What lines of the data below hold the string "labels"? Copy each one.

PROVIDED MATERIAL:

# # # # # # #

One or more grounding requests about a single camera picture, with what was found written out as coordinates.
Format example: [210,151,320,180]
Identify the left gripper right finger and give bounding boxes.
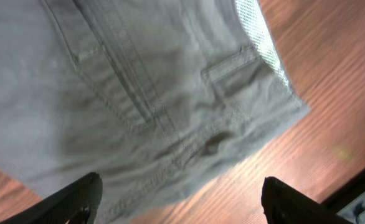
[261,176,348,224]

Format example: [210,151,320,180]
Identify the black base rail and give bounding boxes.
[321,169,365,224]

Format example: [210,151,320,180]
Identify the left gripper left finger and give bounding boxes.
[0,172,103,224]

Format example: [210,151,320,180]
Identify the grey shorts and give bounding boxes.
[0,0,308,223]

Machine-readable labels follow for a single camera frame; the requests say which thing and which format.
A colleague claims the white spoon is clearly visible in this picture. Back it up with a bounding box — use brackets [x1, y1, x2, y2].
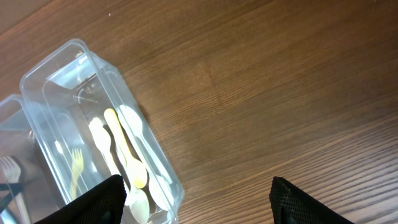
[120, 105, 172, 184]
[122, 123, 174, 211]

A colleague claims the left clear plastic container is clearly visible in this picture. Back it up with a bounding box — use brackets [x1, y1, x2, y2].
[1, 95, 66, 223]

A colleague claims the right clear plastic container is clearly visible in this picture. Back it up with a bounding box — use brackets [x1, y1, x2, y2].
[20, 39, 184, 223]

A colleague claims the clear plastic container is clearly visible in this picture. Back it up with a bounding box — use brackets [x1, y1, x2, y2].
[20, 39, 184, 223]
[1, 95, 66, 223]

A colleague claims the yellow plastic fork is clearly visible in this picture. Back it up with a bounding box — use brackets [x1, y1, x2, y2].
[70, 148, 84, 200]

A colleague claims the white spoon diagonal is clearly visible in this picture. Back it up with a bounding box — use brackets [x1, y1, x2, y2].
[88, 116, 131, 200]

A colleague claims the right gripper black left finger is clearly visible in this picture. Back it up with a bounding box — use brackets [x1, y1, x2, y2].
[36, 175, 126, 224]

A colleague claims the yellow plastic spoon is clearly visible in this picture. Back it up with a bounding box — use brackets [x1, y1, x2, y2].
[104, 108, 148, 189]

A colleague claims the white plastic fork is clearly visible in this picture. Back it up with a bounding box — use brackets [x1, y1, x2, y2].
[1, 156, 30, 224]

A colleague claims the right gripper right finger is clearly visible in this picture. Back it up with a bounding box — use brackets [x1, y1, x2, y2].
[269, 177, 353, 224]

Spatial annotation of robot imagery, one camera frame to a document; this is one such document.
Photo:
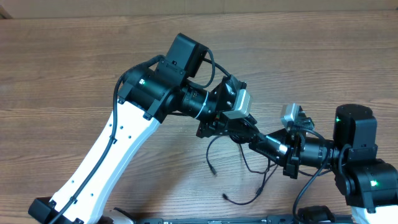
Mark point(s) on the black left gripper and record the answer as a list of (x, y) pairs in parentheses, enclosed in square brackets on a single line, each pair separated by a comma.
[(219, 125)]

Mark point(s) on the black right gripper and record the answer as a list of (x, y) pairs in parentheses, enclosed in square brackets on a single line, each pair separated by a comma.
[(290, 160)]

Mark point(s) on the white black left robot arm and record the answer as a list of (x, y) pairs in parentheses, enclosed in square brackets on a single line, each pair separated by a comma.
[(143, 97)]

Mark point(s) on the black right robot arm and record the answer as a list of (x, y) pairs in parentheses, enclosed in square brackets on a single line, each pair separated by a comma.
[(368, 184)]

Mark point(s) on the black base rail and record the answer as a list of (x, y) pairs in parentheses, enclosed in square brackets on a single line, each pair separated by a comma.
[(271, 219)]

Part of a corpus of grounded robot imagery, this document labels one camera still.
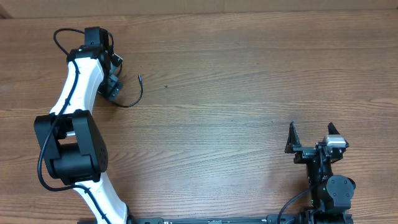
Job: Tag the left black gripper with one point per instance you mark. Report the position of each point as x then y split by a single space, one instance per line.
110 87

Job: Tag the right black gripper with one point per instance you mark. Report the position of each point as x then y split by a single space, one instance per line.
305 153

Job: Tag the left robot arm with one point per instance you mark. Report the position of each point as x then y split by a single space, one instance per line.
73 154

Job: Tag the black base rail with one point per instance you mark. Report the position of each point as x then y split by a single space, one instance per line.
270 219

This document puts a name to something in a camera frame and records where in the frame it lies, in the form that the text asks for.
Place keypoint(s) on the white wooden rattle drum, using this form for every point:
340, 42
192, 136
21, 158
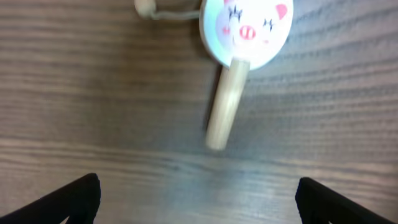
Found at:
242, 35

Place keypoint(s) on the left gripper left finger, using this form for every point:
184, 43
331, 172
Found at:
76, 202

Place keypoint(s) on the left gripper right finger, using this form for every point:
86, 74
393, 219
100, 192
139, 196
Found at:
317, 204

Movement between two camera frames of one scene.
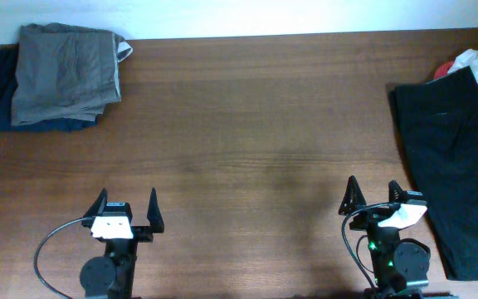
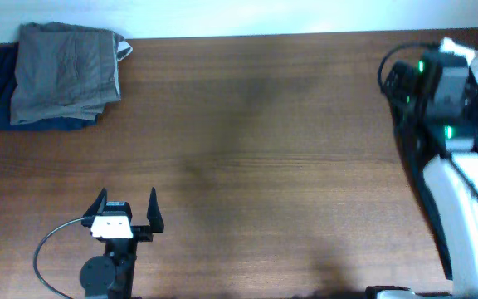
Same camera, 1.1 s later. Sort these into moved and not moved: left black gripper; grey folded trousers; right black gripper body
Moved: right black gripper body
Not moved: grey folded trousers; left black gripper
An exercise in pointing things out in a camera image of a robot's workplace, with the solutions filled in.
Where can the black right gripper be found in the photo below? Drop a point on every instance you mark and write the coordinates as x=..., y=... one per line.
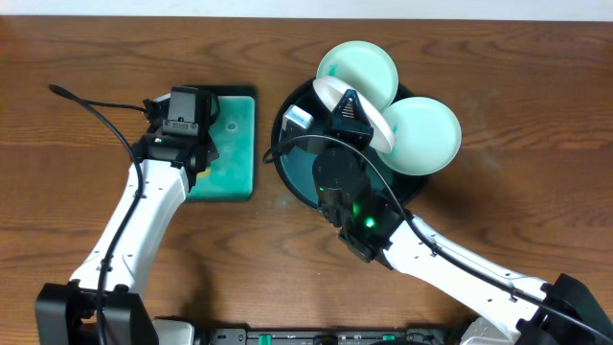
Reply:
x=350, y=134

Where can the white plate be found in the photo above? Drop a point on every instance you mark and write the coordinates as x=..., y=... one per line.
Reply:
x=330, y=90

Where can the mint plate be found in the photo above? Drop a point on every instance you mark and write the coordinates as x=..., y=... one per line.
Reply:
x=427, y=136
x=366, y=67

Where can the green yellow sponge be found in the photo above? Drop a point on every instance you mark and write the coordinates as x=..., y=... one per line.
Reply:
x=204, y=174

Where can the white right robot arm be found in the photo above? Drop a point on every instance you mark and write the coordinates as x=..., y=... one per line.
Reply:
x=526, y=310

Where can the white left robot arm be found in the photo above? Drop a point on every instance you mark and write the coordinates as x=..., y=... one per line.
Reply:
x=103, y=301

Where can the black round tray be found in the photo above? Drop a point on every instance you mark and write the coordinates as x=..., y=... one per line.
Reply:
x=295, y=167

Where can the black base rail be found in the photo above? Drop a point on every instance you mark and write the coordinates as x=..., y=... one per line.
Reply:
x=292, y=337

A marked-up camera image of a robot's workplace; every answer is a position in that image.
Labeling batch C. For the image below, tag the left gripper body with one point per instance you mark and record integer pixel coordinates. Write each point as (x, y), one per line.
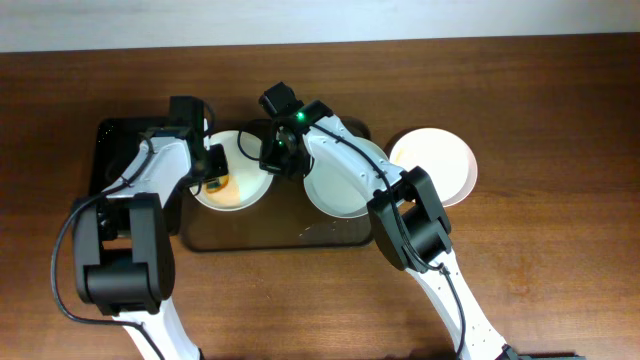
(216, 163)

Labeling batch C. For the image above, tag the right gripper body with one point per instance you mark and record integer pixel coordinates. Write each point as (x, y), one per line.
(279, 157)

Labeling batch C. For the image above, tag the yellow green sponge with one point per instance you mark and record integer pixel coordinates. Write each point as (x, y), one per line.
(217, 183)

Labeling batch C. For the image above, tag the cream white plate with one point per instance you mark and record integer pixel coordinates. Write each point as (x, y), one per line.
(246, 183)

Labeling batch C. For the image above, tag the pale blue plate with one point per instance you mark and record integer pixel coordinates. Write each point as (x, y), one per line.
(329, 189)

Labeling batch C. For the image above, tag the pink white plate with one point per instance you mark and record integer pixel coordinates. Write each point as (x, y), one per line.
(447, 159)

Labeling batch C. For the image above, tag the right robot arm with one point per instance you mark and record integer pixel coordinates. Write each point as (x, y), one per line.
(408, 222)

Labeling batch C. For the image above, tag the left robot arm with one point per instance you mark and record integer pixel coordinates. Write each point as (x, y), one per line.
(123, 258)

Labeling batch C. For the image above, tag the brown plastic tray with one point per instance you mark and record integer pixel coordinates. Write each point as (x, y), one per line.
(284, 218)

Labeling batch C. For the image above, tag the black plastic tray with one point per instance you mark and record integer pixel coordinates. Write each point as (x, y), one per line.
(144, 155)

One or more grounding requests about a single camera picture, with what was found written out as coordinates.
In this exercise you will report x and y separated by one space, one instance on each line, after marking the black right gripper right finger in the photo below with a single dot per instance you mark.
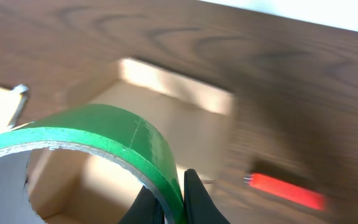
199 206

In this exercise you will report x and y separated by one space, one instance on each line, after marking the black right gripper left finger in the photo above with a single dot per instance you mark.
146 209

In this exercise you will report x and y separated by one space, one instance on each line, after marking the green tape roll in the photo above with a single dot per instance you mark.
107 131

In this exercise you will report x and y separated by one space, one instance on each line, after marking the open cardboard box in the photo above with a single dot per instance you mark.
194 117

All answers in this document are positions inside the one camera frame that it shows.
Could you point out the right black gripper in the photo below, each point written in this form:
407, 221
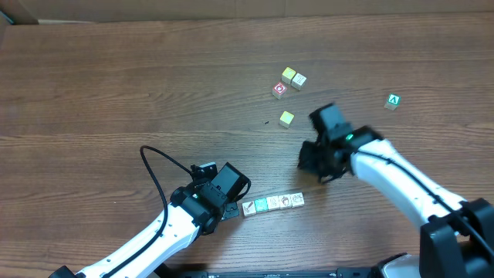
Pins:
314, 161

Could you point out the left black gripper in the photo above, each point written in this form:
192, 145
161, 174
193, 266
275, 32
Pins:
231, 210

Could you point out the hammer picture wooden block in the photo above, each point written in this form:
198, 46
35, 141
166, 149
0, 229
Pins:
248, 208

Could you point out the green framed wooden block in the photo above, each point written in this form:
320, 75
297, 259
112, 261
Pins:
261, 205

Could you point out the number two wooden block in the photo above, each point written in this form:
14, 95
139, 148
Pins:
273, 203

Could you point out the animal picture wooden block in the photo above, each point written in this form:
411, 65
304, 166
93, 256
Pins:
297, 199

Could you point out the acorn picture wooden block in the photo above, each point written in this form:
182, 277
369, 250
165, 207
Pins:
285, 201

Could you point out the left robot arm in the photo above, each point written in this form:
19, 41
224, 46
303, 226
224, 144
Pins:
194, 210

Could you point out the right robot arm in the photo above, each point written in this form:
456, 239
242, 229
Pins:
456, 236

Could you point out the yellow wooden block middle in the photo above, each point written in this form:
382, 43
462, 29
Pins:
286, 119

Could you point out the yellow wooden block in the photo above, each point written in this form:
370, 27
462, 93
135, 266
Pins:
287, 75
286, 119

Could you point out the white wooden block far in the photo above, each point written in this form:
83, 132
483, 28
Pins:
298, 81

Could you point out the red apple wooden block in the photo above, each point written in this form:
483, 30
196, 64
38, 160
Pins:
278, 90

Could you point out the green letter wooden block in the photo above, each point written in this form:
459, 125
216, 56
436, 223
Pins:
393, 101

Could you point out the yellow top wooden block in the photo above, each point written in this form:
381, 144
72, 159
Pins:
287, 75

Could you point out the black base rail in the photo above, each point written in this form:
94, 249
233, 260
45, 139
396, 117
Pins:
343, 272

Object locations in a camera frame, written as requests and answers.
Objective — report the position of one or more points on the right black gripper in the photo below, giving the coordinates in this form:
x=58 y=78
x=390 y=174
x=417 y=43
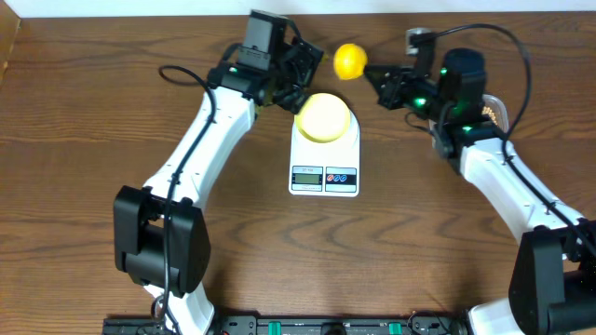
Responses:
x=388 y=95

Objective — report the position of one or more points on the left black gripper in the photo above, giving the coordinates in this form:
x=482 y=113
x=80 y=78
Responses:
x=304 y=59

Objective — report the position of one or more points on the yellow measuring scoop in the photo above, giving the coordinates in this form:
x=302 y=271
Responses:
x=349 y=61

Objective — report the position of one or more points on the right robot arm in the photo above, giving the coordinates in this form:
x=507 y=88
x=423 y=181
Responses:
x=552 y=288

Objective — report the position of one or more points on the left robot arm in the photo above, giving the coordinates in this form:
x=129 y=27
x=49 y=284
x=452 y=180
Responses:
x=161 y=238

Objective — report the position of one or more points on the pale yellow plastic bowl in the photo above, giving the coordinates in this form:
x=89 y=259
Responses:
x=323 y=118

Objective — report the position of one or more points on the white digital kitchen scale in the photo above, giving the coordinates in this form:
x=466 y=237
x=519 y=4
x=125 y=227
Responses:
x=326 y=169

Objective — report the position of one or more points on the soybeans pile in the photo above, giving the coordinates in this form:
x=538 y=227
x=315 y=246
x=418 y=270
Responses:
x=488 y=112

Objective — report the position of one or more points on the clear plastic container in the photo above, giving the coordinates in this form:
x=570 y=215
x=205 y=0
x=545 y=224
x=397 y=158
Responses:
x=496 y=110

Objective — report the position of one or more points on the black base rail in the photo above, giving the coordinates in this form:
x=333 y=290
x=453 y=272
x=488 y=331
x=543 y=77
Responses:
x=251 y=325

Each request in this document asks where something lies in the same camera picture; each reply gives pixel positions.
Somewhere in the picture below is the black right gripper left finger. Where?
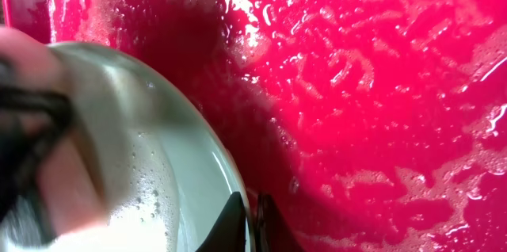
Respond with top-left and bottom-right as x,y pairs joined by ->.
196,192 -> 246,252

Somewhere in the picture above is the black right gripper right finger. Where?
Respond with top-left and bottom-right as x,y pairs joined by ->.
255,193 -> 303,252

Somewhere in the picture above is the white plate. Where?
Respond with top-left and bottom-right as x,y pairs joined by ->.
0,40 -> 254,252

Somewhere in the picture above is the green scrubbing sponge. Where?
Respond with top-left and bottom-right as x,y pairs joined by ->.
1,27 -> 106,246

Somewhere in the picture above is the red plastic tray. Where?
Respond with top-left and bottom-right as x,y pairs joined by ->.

# # # # # # #

RESPONSE:
Machine-readable labels follow for a single camera frame; the requests say which thing and which format.
Part of a corpus of grounded robot imagery, this document labels one camera still.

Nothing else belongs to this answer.